ASSIGNED TASK.
Beginning with the line below that contains "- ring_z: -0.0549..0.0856" and ending with the line that contains "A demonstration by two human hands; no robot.", copy every line exactly. Copy nothing else.

[[ SOURCE MATERIAL, beginning ]]

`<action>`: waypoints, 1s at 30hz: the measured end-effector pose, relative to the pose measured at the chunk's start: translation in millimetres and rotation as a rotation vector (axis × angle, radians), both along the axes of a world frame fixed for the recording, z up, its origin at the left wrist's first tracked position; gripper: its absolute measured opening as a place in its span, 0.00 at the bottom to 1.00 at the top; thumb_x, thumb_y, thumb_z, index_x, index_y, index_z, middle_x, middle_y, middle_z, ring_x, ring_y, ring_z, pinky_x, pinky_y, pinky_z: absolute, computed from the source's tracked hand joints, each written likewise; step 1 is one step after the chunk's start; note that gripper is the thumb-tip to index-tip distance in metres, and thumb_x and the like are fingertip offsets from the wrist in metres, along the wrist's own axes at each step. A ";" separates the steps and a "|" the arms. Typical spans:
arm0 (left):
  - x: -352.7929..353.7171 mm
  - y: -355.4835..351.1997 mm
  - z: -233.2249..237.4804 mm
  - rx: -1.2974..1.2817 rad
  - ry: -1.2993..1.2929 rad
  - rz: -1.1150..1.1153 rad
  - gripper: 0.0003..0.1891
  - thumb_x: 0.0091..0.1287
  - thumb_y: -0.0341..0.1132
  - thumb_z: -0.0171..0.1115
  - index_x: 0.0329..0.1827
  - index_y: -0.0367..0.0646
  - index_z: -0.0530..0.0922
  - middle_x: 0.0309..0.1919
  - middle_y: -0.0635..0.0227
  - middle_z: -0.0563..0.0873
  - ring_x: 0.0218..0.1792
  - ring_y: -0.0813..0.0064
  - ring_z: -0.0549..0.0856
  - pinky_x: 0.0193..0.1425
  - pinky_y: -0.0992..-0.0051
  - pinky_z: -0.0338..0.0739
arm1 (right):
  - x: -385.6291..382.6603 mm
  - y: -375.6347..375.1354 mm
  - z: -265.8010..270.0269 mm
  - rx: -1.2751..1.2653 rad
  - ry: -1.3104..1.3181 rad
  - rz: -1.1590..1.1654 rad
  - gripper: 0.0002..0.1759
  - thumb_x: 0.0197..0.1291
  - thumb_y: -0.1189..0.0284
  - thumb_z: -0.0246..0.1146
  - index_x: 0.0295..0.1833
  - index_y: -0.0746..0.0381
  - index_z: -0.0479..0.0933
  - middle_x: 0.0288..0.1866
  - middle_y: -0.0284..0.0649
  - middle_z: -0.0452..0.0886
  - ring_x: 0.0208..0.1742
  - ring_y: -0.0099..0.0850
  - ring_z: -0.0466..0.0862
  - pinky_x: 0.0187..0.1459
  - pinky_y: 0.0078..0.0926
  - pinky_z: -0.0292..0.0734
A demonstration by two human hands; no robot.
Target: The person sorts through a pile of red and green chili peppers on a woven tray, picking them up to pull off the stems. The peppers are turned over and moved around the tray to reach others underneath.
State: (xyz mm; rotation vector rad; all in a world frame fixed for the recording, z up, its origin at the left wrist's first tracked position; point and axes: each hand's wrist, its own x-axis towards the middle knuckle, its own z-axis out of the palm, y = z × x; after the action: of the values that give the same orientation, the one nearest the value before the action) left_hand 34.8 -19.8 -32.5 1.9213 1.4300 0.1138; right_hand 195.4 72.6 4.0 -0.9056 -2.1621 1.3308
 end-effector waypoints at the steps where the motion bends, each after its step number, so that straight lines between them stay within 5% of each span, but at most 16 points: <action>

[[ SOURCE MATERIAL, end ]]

SOLUTION TO THIS PROBLEM.
  - ring_z: -0.0549..0.0856
  - pinky_x: 0.0193..0.1425
  - pinky_y: -0.0992..-0.0051
  - pinky_z: -0.0338..0.0739
arm1 (right):
  - x: -385.6291..382.6603 mm
  - y: -375.6347..375.1354 mm
  - z: -265.8010..270.0269 mm
  - rx: -1.2751..1.2653 rad
  - ry: -1.3104..1.3181 rad
  - rz: -1.1590..1.1654 rad
  - gripper: 0.0002..0.1759
  - thumb_x: 0.0197..0.1291
  - thumb_y: -0.1189..0.0284
  - thumb_z: -0.0246..0.1146
  - index_x: 0.0295..0.1833
  - index_y: -0.0746..0.0381
  - index_z: -0.0479..0.0933
  - middle_x: 0.0288..0.1866
  - middle_y: -0.0284..0.0649
  - middle_z: -0.0452..0.0886
  - ring_x: 0.0208..0.1742
  - ring_y: -0.0099..0.0850
  - ring_z: -0.0466..0.0862
  - pinky_x: 0.0187..0.1459
  - pinky_y: 0.0078..0.0926
  - pinky_z: -0.0292..0.0734
A demonstration by two human hands; no robot.

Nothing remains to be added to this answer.